▶ [Problem description]: Whenever the string "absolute" turns up in a line of the data below, copy that line.

▶ [Record set]:

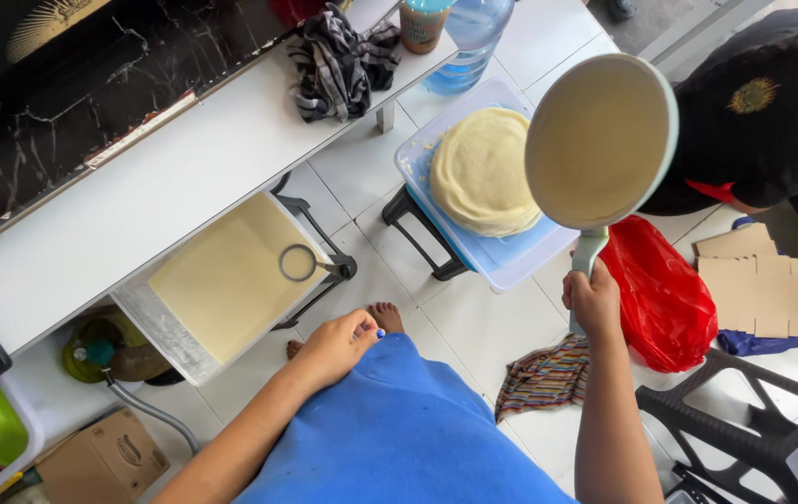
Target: The person cooks crepes on multiple stovetop burners, using a ladle to pour batter into pans and then stacking the cooked crepes onto a container.
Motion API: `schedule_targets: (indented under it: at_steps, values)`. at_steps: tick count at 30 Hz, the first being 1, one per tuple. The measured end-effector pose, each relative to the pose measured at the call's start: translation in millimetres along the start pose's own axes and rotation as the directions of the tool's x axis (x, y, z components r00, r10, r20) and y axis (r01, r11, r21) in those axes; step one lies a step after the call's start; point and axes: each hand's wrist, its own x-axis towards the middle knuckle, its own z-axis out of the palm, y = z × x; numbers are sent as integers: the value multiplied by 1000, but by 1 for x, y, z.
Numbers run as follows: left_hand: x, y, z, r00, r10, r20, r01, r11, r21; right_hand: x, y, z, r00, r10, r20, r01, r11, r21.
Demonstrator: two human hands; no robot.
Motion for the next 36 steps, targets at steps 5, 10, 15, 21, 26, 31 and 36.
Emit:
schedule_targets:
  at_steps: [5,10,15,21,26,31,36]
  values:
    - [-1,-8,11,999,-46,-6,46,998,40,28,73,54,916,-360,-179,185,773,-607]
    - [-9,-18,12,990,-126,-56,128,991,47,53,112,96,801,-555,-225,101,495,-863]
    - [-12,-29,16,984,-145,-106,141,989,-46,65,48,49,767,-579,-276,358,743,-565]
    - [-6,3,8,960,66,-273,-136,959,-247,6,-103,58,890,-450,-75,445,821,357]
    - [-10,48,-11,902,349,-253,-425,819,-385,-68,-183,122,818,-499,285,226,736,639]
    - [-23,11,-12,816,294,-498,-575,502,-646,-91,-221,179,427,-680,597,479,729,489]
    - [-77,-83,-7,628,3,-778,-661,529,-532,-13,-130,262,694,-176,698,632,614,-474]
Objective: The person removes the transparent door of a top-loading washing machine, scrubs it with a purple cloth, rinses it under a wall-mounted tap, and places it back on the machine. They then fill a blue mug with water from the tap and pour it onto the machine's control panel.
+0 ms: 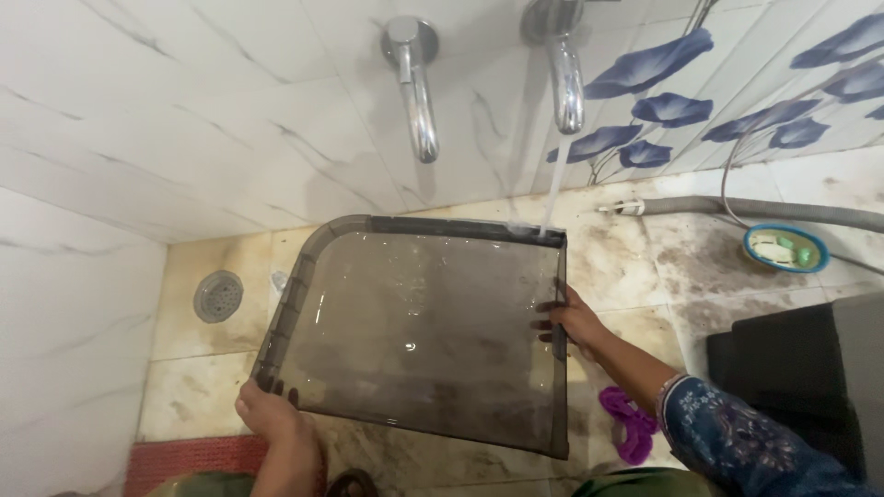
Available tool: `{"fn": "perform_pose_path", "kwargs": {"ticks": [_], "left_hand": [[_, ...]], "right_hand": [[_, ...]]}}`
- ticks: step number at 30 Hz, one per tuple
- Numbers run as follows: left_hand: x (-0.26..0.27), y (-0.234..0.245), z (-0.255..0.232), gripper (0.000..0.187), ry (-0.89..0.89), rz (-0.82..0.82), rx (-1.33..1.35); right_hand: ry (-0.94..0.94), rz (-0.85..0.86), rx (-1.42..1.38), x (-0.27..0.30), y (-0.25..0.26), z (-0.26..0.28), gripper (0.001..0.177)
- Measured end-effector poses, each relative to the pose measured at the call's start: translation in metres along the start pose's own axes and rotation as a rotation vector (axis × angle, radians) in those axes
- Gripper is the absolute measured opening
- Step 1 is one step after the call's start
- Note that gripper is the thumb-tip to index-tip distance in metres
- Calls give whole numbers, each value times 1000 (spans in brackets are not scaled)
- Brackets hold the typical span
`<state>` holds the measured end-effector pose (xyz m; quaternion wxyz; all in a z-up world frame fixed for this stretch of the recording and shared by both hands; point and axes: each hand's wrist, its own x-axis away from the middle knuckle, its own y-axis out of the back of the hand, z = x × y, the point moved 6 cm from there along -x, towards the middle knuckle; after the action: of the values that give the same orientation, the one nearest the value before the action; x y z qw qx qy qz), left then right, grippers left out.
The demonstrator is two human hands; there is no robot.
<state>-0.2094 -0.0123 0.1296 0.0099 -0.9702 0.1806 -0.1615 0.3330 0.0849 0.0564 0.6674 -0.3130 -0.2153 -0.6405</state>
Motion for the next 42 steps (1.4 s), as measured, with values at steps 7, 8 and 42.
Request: {"fn": "perform_pose_path", "kwargs": {"ticks": [7,8,42], "left_hand": [[4,-4,-30,26,-27,14,32],[4,-4,-32,25,-25,7,35],[79,-65,160,27,502,354,-141]], "right_hand": [[65,63,-45,-7,-23,19,82],[83,79,-53,-7,-25,20,81],[152,-470,5,154,148,19,80]]}}
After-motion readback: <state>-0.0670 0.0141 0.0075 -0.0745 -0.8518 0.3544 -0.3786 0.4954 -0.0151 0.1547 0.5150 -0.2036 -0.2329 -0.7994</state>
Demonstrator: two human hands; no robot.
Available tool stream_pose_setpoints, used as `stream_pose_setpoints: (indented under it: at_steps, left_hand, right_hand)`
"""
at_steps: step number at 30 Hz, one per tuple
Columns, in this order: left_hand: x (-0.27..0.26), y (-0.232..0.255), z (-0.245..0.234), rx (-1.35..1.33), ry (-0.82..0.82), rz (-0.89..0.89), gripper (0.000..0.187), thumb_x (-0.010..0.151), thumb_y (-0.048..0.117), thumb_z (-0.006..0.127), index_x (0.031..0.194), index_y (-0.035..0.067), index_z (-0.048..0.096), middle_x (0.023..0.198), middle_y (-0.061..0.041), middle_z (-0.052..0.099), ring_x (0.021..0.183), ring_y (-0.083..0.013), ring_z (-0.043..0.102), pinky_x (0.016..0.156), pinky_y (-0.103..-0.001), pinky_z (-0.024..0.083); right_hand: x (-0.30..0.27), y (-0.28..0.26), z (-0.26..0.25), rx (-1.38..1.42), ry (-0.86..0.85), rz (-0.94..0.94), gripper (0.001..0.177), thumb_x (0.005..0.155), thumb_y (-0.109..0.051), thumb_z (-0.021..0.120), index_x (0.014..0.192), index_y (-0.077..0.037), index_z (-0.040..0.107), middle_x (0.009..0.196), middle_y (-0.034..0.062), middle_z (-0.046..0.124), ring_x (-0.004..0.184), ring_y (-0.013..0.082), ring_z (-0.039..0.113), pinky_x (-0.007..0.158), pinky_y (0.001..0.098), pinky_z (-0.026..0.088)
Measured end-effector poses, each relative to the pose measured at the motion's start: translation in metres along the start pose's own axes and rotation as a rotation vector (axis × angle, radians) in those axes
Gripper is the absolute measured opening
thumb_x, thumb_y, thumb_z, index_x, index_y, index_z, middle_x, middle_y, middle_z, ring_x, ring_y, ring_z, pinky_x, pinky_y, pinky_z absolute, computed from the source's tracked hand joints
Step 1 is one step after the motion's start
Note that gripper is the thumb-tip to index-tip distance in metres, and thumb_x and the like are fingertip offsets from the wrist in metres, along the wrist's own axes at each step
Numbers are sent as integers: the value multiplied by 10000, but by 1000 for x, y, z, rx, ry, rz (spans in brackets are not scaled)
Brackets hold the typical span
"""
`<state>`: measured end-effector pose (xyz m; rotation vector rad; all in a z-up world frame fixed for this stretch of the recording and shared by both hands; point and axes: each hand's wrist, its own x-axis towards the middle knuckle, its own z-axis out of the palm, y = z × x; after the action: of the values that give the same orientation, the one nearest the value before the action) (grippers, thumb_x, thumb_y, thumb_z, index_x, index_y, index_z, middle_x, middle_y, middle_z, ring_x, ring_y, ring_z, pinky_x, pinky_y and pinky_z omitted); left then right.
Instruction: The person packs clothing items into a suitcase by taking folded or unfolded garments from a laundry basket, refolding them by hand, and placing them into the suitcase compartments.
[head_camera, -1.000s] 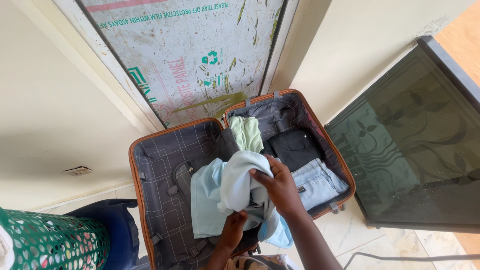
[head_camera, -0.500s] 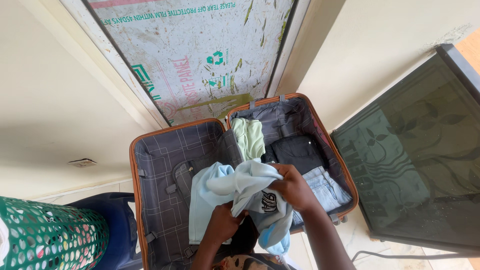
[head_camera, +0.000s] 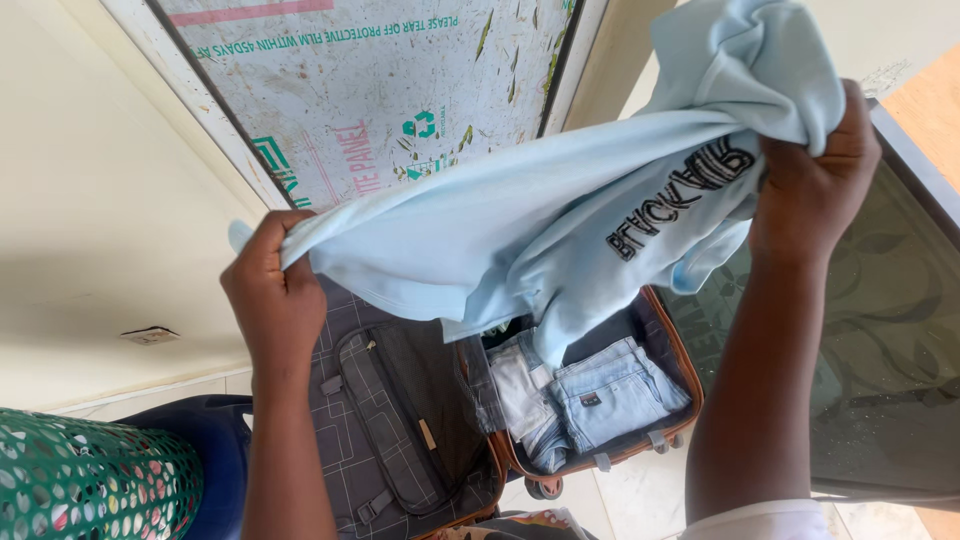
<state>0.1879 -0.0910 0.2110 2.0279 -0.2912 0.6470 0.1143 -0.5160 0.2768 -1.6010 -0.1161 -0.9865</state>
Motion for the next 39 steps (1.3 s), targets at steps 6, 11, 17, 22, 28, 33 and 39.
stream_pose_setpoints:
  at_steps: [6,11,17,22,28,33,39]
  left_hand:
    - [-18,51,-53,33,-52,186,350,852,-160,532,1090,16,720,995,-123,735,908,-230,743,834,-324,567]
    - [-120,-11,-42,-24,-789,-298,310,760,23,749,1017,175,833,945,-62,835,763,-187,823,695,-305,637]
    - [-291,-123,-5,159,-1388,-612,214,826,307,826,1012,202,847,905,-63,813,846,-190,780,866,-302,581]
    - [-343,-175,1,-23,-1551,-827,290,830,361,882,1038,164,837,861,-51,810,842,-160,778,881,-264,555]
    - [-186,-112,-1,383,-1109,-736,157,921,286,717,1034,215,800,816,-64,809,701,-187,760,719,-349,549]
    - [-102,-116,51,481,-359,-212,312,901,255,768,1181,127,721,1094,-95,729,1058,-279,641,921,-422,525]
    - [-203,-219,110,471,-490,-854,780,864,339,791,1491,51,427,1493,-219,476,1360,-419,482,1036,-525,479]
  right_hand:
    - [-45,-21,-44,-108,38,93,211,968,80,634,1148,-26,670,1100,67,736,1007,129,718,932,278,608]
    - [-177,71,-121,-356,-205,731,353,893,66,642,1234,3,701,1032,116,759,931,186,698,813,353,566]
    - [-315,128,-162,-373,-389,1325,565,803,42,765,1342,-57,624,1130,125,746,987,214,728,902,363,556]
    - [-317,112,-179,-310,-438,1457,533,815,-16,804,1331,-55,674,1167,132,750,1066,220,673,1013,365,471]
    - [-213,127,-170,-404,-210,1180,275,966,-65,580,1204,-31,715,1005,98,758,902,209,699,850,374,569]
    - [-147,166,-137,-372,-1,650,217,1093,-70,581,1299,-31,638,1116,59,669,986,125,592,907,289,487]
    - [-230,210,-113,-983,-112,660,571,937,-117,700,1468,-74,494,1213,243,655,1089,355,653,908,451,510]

▶ [Output for this exercise]:
- Gripper is the absolute measured opening
Gripper is the absolute measured opening
thumb_x, thumb_y, thumb_z, index_x, index_y, index_z, middle_x, middle_y, middle_z, ring_x, ring_y, ring_z, pinky_x, pinky_y, pinky_z absolute, computed from the source's tracked hand joints

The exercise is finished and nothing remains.